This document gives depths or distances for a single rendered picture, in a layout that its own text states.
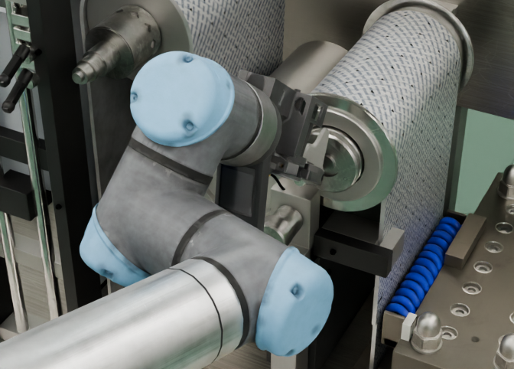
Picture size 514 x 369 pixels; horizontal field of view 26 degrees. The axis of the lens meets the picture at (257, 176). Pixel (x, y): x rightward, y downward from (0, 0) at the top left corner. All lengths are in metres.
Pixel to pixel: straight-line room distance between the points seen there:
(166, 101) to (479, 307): 0.62
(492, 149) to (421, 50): 2.22
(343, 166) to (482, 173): 2.23
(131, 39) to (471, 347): 0.52
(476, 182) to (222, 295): 2.61
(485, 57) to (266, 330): 0.75
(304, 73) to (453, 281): 0.31
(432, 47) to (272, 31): 0.22
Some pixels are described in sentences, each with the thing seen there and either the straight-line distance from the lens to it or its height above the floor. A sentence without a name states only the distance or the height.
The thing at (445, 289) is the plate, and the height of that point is 1.03.
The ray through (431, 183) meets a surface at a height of 1.12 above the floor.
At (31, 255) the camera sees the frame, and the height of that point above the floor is 1.06.
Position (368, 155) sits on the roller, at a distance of 1.19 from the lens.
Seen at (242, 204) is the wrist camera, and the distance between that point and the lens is 1.05.
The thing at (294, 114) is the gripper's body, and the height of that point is 1.37.
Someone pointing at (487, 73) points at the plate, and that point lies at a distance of 1.49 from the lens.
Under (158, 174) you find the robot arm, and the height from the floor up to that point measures 1.42.
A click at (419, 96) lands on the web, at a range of 1.27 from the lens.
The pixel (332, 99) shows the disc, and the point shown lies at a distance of 1.18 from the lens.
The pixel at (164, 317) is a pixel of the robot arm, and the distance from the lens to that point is 0.75.
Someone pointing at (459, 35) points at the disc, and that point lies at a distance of 1.38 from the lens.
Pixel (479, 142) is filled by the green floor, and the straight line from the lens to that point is 3.54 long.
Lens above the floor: 1.93
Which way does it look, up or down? 36 degrees down
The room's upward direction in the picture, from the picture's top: straight up
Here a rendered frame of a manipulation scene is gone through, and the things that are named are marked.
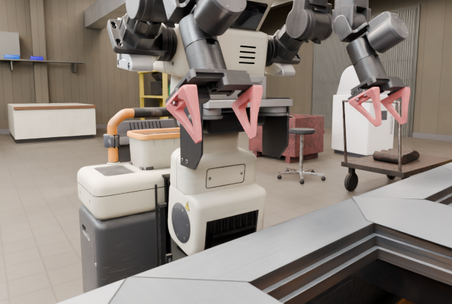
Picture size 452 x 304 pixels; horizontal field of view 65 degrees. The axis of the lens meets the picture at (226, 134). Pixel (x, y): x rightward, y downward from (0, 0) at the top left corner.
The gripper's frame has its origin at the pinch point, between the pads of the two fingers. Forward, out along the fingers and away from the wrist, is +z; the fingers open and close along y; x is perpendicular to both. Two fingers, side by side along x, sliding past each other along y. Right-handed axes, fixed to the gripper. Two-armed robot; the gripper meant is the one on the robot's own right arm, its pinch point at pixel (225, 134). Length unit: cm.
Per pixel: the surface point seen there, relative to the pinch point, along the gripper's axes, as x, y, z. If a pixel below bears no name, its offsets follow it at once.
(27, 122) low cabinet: 738, 45, -310
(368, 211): -2.8, 21.7, 16.3
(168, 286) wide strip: -4.7, -15.2, 17.3
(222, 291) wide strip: -8.1, -11.2, 19.1
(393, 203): -2.7, 29.1, 16.2
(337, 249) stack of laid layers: -6.0, 8.6, 19.5
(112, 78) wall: 886, 290, -501
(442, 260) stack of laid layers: -13.3, 18.6, 24.2

AIM OF THE EXERCISE:
Transcribe the data exactly, minus any images.

ANSWER FOR THE TASK:
This document gives depths or distances for a single rendered picture, in a layout that its own text states.
Picture size 514 x 369 pixels; horizontal field of view 26 degrees. The axis of the lens meets the picture at (257, 176). Pixel (x, y): x rightward, y downward from (0, 0) at the top left corner. All lengths are in metres.
Pixel to pixel: straight-line room distance between the points seen there:
(166, 101) to (479, 307): 0.62
(492, 149) to (421, 50): 2.22
(343, 166) to (482, 173): 2.23
(131, 39) to (471, 347): 0.52
(476, 182) to (222, 295): 2.61
(485, 57) to (266, 330): 0.75
(304, 73) to (453, 281): 0.31
(432, 47) to (272, 31): 0.22
Some pixels are described in sentences, each with the thing seen there and either the straight-line distance from the lens to it or its height above the floor. A sentence without a name states only the distance or the height.
The thing at (445, 289) is the plate, and the height of that point is 1.03.
The ray through (431, 183) meets a surface at a height of 1.12 above the floor.
At (31, 255) the camera sees the frame, and the height of that point above the floor is 1.06.
Position (368, 155) sits on the roller, at a distance of 1.19 from the lens.
Seen at (242, 204) is the wrist camera, and the distance between that point and the lens is 1.05.
The thing at (294, 114) is the gripper's body, and the height of that point is 1.37.
Someone pointing at (487, 73) points at the plate, and that point lies at a distance of 1.49 from the lens.
Under (158, 174) you find the robot arm, and the height from the floor up to that point measures 1.42.
A click at (419, 96) lands on the web, at a range of 1.27 from the lens.
The pixel (332, 99) shows the disc, and the point shown lies at a distance of 1.18 from the lens.
The pixel at (164, 317) is a pixel of the robot arm, and the distance from the lens to that point is 0.75.
Someone pointing at (459, 35) points at the disc, and that point lies at a distance of 1.38 from the lens.
Pixel (479, 142) is filled by the green floor, and the straight line from the lens to that point is 3.54 long.
Lens above the floor: 1.93
Which way does it look, up or down? 36 degrees down
The room's upward direction in the picture, from the picture's top: straight up
Here a rendered frame of a manipulation scene is gone through, and the things that are named are marked.
Picture size 452 x 304 pixels; horizontal field of view 65 degrees. The axis of the lens meets the picture at (226, 134). Pixel (x, y): x rightward, y downward from (0, 0) at the top left corner.
The gripper's frame has its origin at the pinch point, between the pads of the two fingers. Forward, out along the fingers and away from the wrist, is +z; the fingers open and close along y; x is perpendicular to both. Two fingers, side by side along x, sliding past each other along y. Right-handed axes, fixed to the gripper. Two-armed robot; the gripper meant is the one on the robot's own right arm, its pinch point at pixel (225, 134). Length unit: cm.
Per pixel: the surface point seen there, relative to the pinch point, along the gripper's axes, as x, y, z. If a pixel below bears no name, its offsets follow it at once.
(27, 122) low cabinet: 738, 45, -310
(368, 211): -2.8, 21.7, 16.3
(168, 286) wide strip: -4.7, -15.2, 17.3
(222, 291) wide strip: -8.1, -11.2, 19.1
(393, 203): -2.7, 29.1, 16.2
(337, 249) stack of laid layers: -6.0, 8.6, 19.5
(112, 78) wall: 886, 290, -501
(442, 260) stack of laid layers: -13.3, 18.6, 24.2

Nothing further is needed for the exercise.